- _What you need to do_
Copy the lines below verbatim, beginning with the line that includes "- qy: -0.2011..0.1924" and continuing to the end; leave out everything before it.

Dataset excerpt Block Start

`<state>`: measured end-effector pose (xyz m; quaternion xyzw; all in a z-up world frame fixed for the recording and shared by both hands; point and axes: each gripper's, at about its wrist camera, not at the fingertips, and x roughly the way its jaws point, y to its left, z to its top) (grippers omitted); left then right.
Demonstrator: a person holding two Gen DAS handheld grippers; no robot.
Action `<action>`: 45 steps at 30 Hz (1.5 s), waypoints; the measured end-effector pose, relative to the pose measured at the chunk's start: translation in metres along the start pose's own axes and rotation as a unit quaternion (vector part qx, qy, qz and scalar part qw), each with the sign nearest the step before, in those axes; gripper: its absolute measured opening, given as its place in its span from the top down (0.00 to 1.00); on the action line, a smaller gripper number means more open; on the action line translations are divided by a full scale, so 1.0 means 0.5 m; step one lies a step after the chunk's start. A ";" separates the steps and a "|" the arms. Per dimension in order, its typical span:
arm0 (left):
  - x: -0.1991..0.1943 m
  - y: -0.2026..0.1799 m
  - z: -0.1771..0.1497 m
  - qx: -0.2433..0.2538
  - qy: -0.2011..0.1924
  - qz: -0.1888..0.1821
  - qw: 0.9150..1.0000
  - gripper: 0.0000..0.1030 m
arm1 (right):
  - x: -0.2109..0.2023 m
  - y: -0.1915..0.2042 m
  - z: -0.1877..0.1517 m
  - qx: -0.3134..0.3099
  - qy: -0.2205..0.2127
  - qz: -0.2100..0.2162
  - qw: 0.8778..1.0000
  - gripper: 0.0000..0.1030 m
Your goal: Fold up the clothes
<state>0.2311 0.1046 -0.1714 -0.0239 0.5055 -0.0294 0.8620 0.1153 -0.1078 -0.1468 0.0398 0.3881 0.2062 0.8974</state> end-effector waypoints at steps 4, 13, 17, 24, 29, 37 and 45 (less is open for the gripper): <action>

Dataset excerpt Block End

- _Exercise result_
  - qy: -0.2011..0.1924
  - qz: -0.1888..0.1821
  - qw: 0.9150..1.0000
  - gripper: 0.0000..0.1030 m
arm1 (right):
  - x: -0.2109..0.2023 m
  - y: -0.1915..0.2042 m
  - z: -0.1877..0.1517 m
  - qx: -0.3134..0.3099
  - qy: -0.2205..0.2127
  - qz: -0.2100..0.2162
  - qw: 0.8778..1.0000
  - gripper: 0.0000..0.1030 m
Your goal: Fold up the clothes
<state>0.2311 0.1046 -0.1714 -0.0239 0.5055 -0.0294 0.8620 0.1153 -0.1078 -0.1468 0.0398 0.3881 0.2062 0.8974</state> end-effector waypoints at steps 4, 13, 17, 24, 29, 37 and 45 (less is open for the gripper): <action>

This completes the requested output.